Our version of Jessen’s inequality, presented in Th. 1 and Remark 2, is made under the same settings, but the advantage is that the strong assumption of totally normalizing for sublinear means is relaxed. However, it causes functions \(\phi \) have to be nonpositive convex and nonincreasing or nonegative concave and nondecreasing.

The case of multi-variable convex function \(\phi \) in Jessen’s inequality (3) for linear means was developed by McShane [7]. In Th. 4 we present an analog of McShane’s result (see [9, Th. 2.6]) for sublinear means and nonpositive multi-variable convex functions which are nonincreasing with respect to each variable.

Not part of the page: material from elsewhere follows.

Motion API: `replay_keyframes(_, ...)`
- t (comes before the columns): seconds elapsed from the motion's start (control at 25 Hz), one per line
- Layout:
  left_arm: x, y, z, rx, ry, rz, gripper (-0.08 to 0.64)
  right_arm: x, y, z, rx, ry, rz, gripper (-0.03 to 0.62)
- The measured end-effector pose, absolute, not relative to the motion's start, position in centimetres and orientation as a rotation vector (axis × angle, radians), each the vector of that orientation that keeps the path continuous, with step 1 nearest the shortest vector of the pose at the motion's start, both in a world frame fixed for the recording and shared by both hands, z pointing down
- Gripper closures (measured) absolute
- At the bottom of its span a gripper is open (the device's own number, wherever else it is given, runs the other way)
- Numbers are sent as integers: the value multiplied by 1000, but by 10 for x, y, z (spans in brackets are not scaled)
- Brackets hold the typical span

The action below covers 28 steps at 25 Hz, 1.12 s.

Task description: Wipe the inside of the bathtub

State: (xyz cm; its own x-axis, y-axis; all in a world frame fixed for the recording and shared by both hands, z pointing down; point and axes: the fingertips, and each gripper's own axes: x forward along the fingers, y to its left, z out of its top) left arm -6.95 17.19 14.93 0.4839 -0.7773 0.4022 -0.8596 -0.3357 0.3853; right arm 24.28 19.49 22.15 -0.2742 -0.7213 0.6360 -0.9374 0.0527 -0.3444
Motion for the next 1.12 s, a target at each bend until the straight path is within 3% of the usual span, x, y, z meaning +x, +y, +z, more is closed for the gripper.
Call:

Th. 2 plays an important role for the geometric formulation of Jessen’s inequality included in Th. 4. It is a counterpart of McShane’s result, see [9, Th. 2.5].

At the end,

a question may arise, whether Jessen’s or McShane’s inequalities for sublinear means are valid or have counterparts for other classes of functions related to convexity. Usually, it needs deep research, but at once the answer is yes for \(\phi \)-convexifiable functions, cf. [15], i.e. for generally nonconvex functions, but ones which become convex by adding a convex term \(c\phi \), where \(\phi \) is a fixed convex function and \(c\ge 0\).

It could also be interesting to extend the obtained results, where instead of functionals and convex functions, we consider sublinear operations and convex maps with values in a specific ordered linear space.